→ EXERCISE DETAILS
Your task is to transcribe the data exactly while omitting each picture.

→ RECORDED DATA
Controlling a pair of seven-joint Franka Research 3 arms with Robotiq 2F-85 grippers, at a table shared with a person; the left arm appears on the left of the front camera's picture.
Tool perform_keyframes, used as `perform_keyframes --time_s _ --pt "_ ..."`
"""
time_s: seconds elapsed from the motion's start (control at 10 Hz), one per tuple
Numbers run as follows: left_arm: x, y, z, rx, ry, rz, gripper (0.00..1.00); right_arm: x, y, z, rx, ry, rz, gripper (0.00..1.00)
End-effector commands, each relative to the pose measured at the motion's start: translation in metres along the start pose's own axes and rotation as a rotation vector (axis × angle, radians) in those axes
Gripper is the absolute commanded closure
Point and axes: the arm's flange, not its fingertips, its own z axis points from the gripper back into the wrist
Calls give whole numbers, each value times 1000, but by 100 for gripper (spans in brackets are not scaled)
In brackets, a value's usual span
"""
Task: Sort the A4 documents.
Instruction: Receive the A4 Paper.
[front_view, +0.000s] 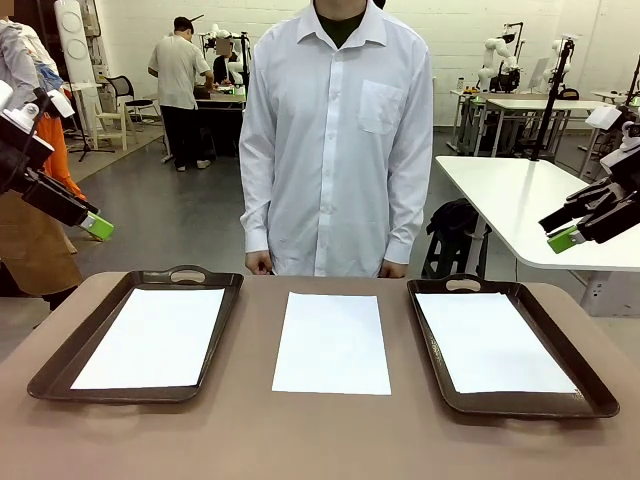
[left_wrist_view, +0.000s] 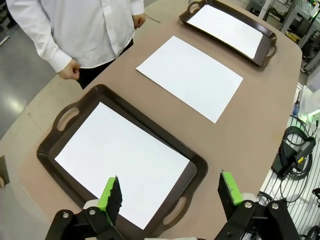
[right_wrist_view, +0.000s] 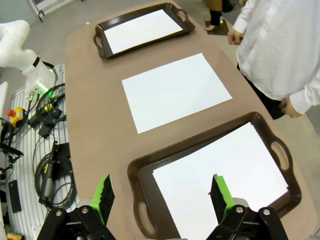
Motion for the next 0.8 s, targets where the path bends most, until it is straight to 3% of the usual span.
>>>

→ ANSWER TO THIS PROBLEM
Controlling a pair of seven-joint Franka Research 3 arms with Robotiq 2F-85 grippers, at a table shared with a person; the left arm appears on the left of the front camera's picture.
Tool perform_keyframes, used as `perform_keyframes --time_s _ --pt "_ ..."`
"""
time_s: seconds elapsed from the motion's start (control at 10 Hz), one per tuple
Numbers run as follows: left_arm: x, y, z, rx, ry, rz, gripper (0.00..1.00); right_arm: x, y, z, rx, ry, rz, gripper (0.00..1.00)
End-effector commands, each relative to the pose measured at the motion's start: translation in metres along the start pose's own axes and rotation as a rotation vector (axis × angle, radians) in those axes
Gripper is the absolute commanded closure
Point and axes: the arm's flange, not its fingertips, its own z axis points from the gripper back into the wrist
Calls give whole numbers, each value times 1000, but by 100 for gripper (spans in brackets are not scaled)
In brackets, a value's usual span
"""
Task: Sort the A4 documents.
Instruction: Receive the A4 Paper.
[front_view, +0.000s] 
[left_wrist_view, +0.000s] 
[right_wrist_view, +0.000s] 
Motion for the next 0.8 s, targets where the path bends most, until it is straight to 3% of the usual span.
>>>

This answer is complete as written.